Feb 17, 2012

Why We're Broke, Lutefish Edition

Star-Tribune*  owners should award a small bonus to the copy desk drone who wrote: "Twin Cities Chase a Desire Named Street Car."


The headline is happy, the rest of the story less so. It's about a quarter-million in Federal Reserve Cartoons  to be spent  by St. Paul studying a new street car scheme. That's on top of $1.2 million Sis-City  Minneapolis is pissing away   investing to "analyze" potential steet car "corridors."
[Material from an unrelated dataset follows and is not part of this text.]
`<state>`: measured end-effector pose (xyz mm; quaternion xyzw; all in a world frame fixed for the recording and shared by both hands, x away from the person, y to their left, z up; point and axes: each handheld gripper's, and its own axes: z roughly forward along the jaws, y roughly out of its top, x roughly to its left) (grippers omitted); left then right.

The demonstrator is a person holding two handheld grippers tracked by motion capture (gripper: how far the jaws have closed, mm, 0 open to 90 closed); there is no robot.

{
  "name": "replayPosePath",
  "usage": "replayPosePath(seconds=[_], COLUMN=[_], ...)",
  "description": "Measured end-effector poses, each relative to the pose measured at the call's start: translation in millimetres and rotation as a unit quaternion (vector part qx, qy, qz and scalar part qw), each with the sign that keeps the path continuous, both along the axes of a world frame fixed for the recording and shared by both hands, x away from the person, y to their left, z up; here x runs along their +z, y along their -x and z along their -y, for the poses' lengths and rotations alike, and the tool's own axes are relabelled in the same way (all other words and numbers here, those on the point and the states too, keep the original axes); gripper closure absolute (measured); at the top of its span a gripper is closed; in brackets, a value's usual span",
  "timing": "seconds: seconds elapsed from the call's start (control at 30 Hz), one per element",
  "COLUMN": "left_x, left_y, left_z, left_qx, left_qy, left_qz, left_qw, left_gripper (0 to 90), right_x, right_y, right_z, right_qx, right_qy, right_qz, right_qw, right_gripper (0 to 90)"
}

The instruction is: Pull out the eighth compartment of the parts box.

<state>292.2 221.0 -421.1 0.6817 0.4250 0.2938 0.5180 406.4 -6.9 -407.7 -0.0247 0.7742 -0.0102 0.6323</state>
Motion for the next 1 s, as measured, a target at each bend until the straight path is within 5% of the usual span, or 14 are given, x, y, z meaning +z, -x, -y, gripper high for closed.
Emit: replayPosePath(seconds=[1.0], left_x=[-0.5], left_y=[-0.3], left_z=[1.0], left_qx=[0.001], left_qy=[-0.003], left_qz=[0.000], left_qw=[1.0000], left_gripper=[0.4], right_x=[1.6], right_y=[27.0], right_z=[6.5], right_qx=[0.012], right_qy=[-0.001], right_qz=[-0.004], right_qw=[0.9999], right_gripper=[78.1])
Mind you, this million-five doesn't actually build anything except a pile of dusty paper which, if honest, will confirm close to a century of American experience that street cars aren't worth a damn unless they are paid for by people who don't use them. It is the Cabrini Green principle** applied to mass transit.

But, well, they're kind of neat. Nostalgic and Asethetic and Romantic. Who says so? None other than His Ineptness (speaking of Cabrini Green).

Two years ago, "the Obama administration decided that transit projects could be evaluated for economic development and social benefits rather than just ridership and costs."


Translation: If three city council members, two loud-mouth hippies who eventually got rich trading pork belly futures, and one politically-connected construction company think street cars are cute, we're gonna get street cars which, like Blanche DuBois, will always depend on the kindness of strangers.

But as an occasional visitor to Minneapolis and St. Paul,  I can look forward to my moment of drama. Step off the Lutefisk Trolly. Stand outside the big house all emoed up.  "Stella...Steeella!"

No, wait. "Lena...Leeena!"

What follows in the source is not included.